So now here we are on the Azure platform. So, in order to implement role-based access control, we are first going to create a user in Azure Active Directory so that we can apply role-based access to that user in Azure Active Directory. So this is your identity store, and there’s much more than that on the Azure platform. Now, if I go on to users, I already have a set of users that are defined in my Active Directory. So remember that in any organization, you will not use your admin account for performing day-to-day activities. You’ll be creating users in Azure AD. You’ll be giving the required roles to the users so they can work with resources on the Azure platform. Now, when you create a user, I’m going to create a user as part of my default directory. So if I go back onto Azure Active Directory, this is my default directory, which is available. So this is based on the email ID that I used to create my Azure account.

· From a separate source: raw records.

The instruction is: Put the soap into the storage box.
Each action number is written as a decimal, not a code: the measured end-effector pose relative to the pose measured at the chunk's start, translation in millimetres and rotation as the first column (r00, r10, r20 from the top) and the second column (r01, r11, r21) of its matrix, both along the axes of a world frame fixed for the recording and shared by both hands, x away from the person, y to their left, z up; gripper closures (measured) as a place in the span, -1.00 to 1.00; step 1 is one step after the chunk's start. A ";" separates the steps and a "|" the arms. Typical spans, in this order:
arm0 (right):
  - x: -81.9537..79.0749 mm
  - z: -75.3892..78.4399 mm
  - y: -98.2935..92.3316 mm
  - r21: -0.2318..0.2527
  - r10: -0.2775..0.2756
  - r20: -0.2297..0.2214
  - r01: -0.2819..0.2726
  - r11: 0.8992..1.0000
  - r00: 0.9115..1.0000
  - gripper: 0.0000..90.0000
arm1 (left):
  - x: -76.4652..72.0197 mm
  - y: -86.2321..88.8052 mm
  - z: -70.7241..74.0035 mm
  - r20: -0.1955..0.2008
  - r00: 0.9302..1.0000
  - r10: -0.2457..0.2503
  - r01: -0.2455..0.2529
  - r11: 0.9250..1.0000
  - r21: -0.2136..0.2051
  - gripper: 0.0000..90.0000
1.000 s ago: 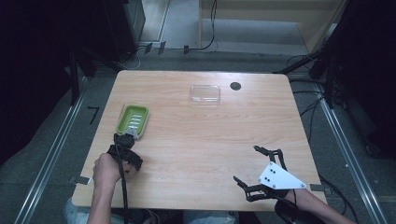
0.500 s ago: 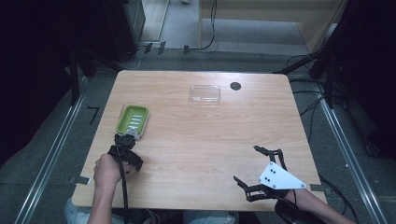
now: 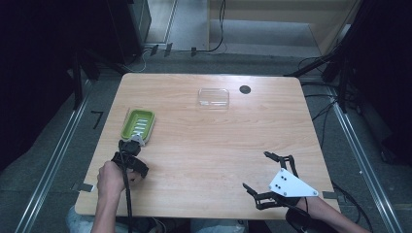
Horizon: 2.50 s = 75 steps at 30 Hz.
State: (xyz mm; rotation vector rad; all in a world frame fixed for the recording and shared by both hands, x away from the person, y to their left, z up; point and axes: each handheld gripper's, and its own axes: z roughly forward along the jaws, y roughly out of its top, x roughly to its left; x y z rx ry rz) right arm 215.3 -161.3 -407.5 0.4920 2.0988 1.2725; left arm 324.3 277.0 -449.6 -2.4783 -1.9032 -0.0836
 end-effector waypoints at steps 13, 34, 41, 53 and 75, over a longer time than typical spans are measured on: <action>0.7 -0.1 -0.7 0.005 -0.004 -0.004 0.004 1.000 1.000 -1.00 | -1.1 -1.2 10.3 -0.014 0.999 -0.033 0.033 0.999 0.003 -0.26; 1.3 0.0 -0.1 0.005 -0.001 -0.003 0.001 1.000 1.000 -1.00 | 7.1 4.8 28.3 -0.025 0.998 -0.051 0.051 0.999 -0.003 -0.26; 1.3 0.0 -0.1 0.004 0.000 -0.003 0.000 1.000 1.000 -1.00 | 9.3 4.2 31.4 -0.030 0.998 -0.054 0.054 0.999 -0.001 -0.26; 1.1 0.0 0.2 0.004 -0.001 -0.003 0.001 1.000 1.000 -1.00 | 14.1 4.2 40.3 -0.028 0.998 -0.065 0.065 0.998 0.001 -0.26; 1.5 -0.1 0.2 0.006 -0.001 -0.004 0.001 1.000 1.000 -1.00 | 28.3 2.0 55.1 -0.038 0.996 -0.082 0.082 0.997 -0.003 -0.26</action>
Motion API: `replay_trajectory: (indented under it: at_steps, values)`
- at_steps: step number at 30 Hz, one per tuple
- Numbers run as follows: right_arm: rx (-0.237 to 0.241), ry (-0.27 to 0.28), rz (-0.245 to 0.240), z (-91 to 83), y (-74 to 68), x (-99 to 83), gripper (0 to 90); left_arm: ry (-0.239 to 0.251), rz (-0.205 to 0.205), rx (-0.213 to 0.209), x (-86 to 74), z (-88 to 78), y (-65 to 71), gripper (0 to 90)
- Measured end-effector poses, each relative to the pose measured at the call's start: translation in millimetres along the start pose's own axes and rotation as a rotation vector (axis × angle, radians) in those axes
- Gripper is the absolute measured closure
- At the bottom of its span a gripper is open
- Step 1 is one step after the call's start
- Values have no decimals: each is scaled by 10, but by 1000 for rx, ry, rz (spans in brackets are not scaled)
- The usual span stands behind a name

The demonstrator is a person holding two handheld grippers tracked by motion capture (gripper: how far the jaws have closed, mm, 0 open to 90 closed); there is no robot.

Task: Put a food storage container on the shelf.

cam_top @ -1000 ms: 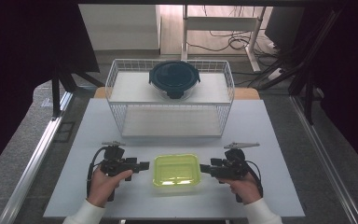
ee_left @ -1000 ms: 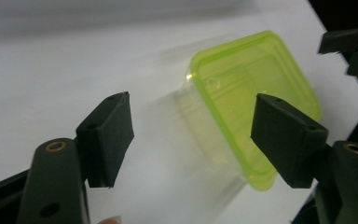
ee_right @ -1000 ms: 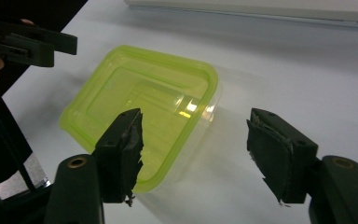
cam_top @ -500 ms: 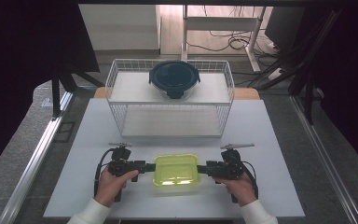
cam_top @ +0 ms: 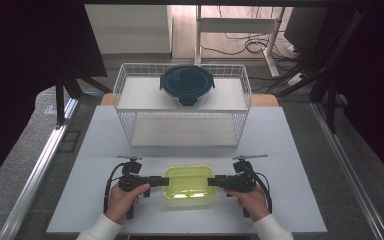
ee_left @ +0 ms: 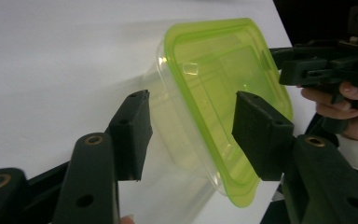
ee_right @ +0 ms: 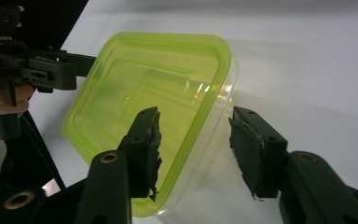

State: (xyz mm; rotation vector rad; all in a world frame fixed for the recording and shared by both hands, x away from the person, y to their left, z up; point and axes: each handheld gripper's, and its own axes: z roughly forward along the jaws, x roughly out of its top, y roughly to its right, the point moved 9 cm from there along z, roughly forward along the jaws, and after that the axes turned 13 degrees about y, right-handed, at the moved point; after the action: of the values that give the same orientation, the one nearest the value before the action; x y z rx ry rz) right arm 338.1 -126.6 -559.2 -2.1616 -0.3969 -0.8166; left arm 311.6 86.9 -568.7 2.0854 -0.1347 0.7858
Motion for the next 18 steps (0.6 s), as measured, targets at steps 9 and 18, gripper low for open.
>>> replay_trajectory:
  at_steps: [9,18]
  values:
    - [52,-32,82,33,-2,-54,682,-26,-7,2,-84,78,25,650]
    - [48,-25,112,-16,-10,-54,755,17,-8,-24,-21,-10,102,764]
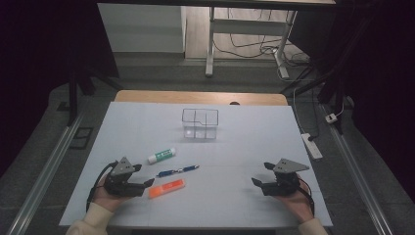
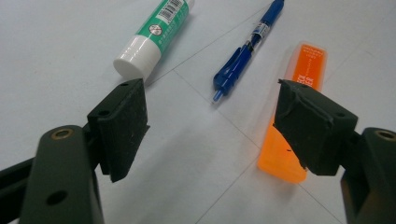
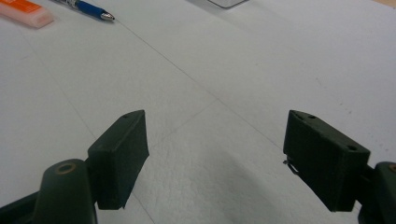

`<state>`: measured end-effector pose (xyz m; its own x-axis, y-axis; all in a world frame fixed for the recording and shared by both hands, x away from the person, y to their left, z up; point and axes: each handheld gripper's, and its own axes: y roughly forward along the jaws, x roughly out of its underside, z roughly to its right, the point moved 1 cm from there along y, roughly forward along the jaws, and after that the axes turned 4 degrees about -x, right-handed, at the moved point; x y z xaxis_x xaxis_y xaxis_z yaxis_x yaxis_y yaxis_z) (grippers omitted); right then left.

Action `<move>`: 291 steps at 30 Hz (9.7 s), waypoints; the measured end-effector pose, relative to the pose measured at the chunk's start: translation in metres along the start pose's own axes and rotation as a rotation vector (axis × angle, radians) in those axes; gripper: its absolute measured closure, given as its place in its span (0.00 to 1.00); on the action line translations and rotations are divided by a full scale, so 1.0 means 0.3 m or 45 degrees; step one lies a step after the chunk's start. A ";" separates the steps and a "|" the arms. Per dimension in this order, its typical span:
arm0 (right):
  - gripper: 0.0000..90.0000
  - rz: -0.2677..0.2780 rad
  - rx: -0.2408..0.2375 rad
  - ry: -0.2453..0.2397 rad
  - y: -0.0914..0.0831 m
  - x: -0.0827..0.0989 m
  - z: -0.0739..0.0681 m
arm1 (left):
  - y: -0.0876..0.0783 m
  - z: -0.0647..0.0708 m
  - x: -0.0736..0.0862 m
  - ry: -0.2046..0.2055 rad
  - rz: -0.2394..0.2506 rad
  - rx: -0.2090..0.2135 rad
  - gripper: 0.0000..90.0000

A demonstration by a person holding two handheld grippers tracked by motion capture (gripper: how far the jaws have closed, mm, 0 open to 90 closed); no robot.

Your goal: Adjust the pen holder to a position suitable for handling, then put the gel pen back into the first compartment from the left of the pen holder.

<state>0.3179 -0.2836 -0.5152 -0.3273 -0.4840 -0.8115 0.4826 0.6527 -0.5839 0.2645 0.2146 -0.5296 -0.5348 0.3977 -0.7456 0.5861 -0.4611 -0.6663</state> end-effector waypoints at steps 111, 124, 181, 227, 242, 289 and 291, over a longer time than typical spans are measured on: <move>0.24 -0.062 -0.018 -0.020 0.023 0.012 -0.008 | 0.367 0.161 -0.438 0.465 -0.354 0.300 0.34; 0.24 -0.085 -0.026 -0.022 0.033 0.015 -0.011 | 0.411 0.185 -0.445 0.531 -0.446 0.280 0.41; 0.25 -0.084 -0.021 -0.016 0.033 0.016 -0.012 | 0.315 0.151 -0.456 0.643 -0.367 0.310 0.89; 0.25 -0.071 -0.017 -0.004 0.024 0.014 -0.009 | 0.090 0.011 -0.500 0.352 0.084 0.255 0.89; 0.25 -0.061 -0.012 -0.006 0.017 0.012 -0.007 | 0.048 -0.023 -0.498 0.273 0.219 0.213 0.89; 0.25 0.022 -0.016 0.018 -0.017 -0.002 -0.001 | 0.030 -0.079 -0.584 0.093 0.448 0.190 0.89; 0.25 0.018 -0.016 0.016 -0.016 -0.002 -0.001 | 0.035 -0.082 -0.593 0.090 0.446 0.196 0.89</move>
<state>0.3155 -0.2864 -0.5119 -0.3307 -0.4675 -0.8198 0.4773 0.6665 -0.5727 0.3808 0.1586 -0.4044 -0.2723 0.2460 -0.9302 0.6249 -0.6899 -0.3653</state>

And this is the entire directory name. So I’ll just copy this; return to users; and proceed to create a new user.

So here, I’ll take the name of the user and the username. You can then reveal the password. So this is the password that’s going to be assigned to the user. I’m just going to go ahead and copy it to the clipboard, and then let me go ahead and create the user. So now the user is in place. Now let’s go on to all the resources. So here you can see that we have resources defined in Asia. So I have a storage account, a virtual machine, and a virtual network. So different resources are currently available in my dashboard. Now let’s say that I want to give this user permission to work with virtual machines. So the user should only be able to work with virtual machines and no other services on the Azure platform. And let’s say that I only want to give access permissions for this virtual machine to that particular user. So I’m giving it at the resource level. So for that, I can go on to access control, and here I can go ahead and add a role assignment.

So remember, I’m adding a role assignment for this resource only. Now if you go on to the roles, these are all the roles that I showed you in the Microsoft documentation. So if you search for “virtual machine,” we have this “virtual machine contributor” that allows you to or allows a user or a group of users to basically manage virtual machines on the Azure platform. Let me go ahead and search for my new user. So it’s a demo user. So let me select that. Click on “Save.” So now we’ve assigned a role to this particular user. Once this is done, let me go ahead and sign in with the new user. So I’ll use another account and sign in with that account. Enter the password. I just need to update the password. So I’m logged in as the demo user. Now, if I go on to the virtual machine service, you can see that I have my virtual machine in place, so I can view the details of the virtual machine. So this access is basically based on the “virtual machine contributor” role. Now, if I go on to another service, let me go on to storage accounts.

Now, here you can see that you can’t see the storage account that we created earlier. So in the dashboard, remember when we logged in as our account admin, we could see a storage account? But here we can’t see the storage account. And that’s because we have not assigned permissions for this user to storage accounts. Even if we go ahead and try to create new storage accounts, here you can see that I can’t even select a resource group if I click on “Create new.” Let me try to create a new resource group. Here, it’s clearly saying you don’t have permissions to create resource groups. So all of this has been done based on role-based access control. Now let me log out and login again as our account administrator. So, under Access control, we’ve now granted the demo virtual machine permissions. Now let me go ahead and go on to role assignments. So, here you can see all your role assignments. Let me go ahead and delete this or remove this role assignment, right? So this is how you can remove an existing role assignment. Now, let’s say that you want to grant access at the level of a resource group level.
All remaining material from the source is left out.